'''

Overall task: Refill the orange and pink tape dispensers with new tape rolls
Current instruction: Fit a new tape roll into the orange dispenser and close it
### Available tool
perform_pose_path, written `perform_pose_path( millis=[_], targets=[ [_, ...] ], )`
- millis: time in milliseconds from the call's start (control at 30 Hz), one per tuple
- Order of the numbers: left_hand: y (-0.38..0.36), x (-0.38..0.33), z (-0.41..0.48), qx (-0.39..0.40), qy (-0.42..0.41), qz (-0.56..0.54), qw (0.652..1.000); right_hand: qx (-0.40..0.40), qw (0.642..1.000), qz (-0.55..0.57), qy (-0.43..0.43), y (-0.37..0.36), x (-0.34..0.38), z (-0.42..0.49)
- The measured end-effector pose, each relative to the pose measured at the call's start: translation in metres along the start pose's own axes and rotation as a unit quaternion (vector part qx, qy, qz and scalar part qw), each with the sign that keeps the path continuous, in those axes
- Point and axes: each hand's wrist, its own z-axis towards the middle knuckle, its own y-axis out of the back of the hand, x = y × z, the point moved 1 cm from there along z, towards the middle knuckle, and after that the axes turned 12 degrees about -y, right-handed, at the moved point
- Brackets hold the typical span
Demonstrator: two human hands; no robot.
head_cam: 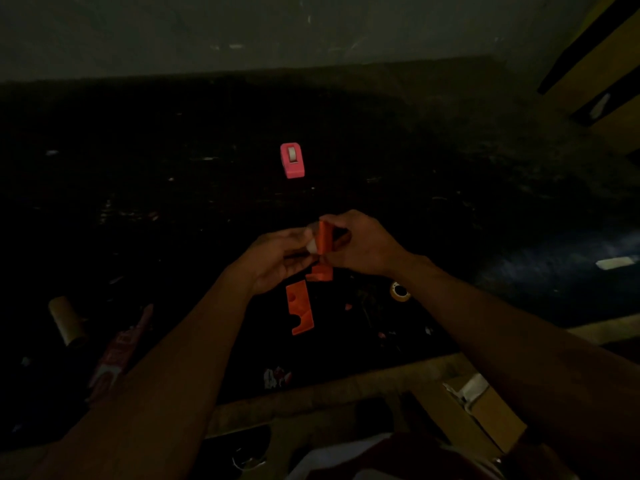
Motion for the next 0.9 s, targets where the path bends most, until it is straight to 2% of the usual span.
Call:
perform_pose_path(
  millis=[233,500,667,900],
  targets=[
    [-0.007,-0.001,0.0,-0.004,-0.023,0.001,1.0,0.033,0.996,0.074,-0.042,-0.002,-0.005,0.003],
    [-0.014,0.0,0.001,0.035,-0.028,0.092,0.995,0.028,0.989,0.124,-0.073,-0.004,-0.024,0.005],
    [-0.018,-0.003,0.006,0.012,-0.024,0.096,0.995,0.005,0.986,0.14,-0.088,-0.004,-0.032,0.011],
    [-0.018,-0.003,0.007,-0.034,-0.01,0.103,0.994,0.017,0.984,0.151,-0.094,-0.005,-0.039,0.015]
  ],
)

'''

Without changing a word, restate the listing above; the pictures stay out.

### Solution for this problem
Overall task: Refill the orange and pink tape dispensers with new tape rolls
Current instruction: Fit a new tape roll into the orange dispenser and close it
### Available tool
perform_pose_path, written `perform_pose_path( millis=[_], targets=[ [_, ...] ], )`
- millis: time in milliseconds from the call's start (control at 30 Hz), one per tuple
- Order of the numbers: left_hand: y (-0.38..0.36), x (-0.38..0.33), z (-0.41..0.48), qx (-0.39..0.40), qy (-0.42..0.41), qz (-0.56..0.54), qw (0.652..1.000); right_hand: qx (-0.40..0.40), qw (0.642..1.000), qz (-0.55..0.57), qy (-0.43..0.43), y (-0.37..0.36), x (-0.34..0.38), z (-0.42..0.49)
- The measured end-effector pose, each relative to the pose measured at the call's start: translation in metres along the start pose's own axes and rotation as a unit quaternion (vector part qx, qy, qz and scalar part qw), each with the sign that keeps the path continuous, in those axes
- Point and axes: each hand's wrist, its own z-axis towards the middle knuckle, its own y-axis out of the back of the hand, x = y × z, the point moved 1 cm from there along z, towards the middle knuckle, and after that the axes turned 12 degrees about -y, right-handed, at the moved point
- Brackets hold the typical span
Demonstrator: two human hands; no robot.
head_cam: 
Motion for the next 0.9 s, targets where the path bends most, until it is straight to 2% of the usual span.
Call:
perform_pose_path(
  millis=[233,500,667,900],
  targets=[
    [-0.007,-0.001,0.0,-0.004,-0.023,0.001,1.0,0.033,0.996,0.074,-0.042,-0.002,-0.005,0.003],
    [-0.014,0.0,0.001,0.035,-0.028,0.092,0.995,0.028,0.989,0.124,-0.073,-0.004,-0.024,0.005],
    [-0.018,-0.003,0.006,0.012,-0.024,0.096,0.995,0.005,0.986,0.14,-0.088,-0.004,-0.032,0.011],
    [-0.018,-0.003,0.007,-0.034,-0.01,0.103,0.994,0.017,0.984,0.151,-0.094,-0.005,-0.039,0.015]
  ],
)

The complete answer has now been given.